The Tennessee education department last week announced plans to offer financial bonuses to teachers with top evaluation scores who work in low-performing “priority schools.”
Using its share of federal School Improvement Grant funds, the state will give $7,000 signing bonuses to teachers from nonpriority schools who transfer, and agree to stay for two years, in the priority schools. It will also give $5,000 retention bonuses to high-performing teachers already working in such schools.
The state has 83 priority schools, defined as the lowest-performing 5 percent in the state. Most of them are located in the Memphis district.
Nationally, low-performing schools have tended to have teachers with weaker credentials and less experience. Rectifying that imbalance has long proved to be a particularly difficult policy challenge to solve. We’ll be watching with interest to see what happens in the Tennessee schools that get an infusion of new teachers.

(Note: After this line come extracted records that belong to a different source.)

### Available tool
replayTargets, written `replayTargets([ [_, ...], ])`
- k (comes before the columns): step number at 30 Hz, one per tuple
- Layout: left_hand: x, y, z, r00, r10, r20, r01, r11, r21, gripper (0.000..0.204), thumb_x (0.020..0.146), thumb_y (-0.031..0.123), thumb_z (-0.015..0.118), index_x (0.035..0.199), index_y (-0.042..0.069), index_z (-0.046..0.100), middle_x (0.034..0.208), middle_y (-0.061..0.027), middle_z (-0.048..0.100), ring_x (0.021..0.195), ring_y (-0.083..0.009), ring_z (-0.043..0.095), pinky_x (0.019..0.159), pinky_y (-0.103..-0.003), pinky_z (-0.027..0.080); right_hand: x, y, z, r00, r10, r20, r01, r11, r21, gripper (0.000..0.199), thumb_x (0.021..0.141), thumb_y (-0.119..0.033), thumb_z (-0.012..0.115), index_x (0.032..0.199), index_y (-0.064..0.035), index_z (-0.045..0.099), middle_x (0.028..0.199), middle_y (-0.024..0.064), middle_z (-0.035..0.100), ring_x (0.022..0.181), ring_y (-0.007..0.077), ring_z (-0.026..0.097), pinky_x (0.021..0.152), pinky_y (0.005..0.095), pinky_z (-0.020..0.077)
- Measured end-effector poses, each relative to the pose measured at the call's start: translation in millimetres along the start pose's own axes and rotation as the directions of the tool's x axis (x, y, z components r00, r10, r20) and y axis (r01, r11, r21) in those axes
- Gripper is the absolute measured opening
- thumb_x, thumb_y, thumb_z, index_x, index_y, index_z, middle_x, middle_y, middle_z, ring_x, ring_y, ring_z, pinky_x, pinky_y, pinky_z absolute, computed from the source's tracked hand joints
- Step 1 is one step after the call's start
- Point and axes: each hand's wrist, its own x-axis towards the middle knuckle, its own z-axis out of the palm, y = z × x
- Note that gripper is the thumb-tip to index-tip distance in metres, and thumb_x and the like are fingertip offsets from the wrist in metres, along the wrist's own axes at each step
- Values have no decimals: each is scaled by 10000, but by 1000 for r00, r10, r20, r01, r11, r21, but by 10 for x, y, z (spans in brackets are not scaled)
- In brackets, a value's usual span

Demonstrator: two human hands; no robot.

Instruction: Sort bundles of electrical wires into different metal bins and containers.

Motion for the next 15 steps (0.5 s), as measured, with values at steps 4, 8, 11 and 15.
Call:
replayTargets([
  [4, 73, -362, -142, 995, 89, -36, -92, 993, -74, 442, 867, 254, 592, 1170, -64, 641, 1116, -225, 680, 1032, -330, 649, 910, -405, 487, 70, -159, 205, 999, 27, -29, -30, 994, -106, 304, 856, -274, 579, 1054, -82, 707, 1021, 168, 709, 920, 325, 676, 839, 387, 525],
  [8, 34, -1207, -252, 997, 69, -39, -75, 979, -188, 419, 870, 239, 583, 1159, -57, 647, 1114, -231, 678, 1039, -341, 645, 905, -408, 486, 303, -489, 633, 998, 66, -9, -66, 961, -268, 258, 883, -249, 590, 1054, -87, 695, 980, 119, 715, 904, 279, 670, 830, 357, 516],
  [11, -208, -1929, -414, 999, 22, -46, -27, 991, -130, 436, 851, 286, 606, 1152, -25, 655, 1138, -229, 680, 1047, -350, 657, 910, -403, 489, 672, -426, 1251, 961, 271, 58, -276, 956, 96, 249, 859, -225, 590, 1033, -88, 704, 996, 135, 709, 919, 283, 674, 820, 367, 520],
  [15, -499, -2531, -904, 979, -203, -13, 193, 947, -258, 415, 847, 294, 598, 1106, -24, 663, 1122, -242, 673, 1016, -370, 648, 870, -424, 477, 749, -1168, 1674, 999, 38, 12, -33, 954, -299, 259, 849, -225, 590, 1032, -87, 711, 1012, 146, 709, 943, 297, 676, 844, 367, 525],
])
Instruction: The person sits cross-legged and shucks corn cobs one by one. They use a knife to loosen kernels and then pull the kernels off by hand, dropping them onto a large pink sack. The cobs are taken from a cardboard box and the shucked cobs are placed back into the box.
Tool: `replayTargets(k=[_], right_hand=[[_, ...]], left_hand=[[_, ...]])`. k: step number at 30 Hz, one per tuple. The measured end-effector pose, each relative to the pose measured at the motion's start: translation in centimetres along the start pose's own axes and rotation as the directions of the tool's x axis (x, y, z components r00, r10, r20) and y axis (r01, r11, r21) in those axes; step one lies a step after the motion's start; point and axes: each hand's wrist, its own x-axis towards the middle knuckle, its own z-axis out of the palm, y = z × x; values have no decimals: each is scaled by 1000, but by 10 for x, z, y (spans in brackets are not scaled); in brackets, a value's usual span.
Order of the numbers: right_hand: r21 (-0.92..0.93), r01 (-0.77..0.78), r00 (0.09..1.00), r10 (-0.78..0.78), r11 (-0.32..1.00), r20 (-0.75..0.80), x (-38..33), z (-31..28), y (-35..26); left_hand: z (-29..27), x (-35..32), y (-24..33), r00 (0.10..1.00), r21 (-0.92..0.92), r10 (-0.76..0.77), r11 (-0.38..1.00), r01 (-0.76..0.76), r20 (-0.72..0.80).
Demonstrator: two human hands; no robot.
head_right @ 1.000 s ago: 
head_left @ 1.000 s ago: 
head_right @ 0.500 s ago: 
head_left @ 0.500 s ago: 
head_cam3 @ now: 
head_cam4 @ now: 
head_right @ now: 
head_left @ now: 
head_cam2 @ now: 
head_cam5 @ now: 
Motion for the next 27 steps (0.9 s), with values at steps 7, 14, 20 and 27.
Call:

The idea hasn’t gotten an enthusiastic reception from everyone, though. The president of the teachers’ union in Memphis said that the plan wouldn’t help improve academic achievement unless larger social-support programs accompanied it, earning a rebuke from the education commissioner, Kevin Huffman.
As always, the topic of making pay contingent on performance is a tricky one. And The Tennessean reports that the plan is just one part of a larger proposal to move away from traditional salary scales based on credentials and experience, a shift unions have traditionally opposed.
A version of this news article first appeared in the Teacher Beat blog.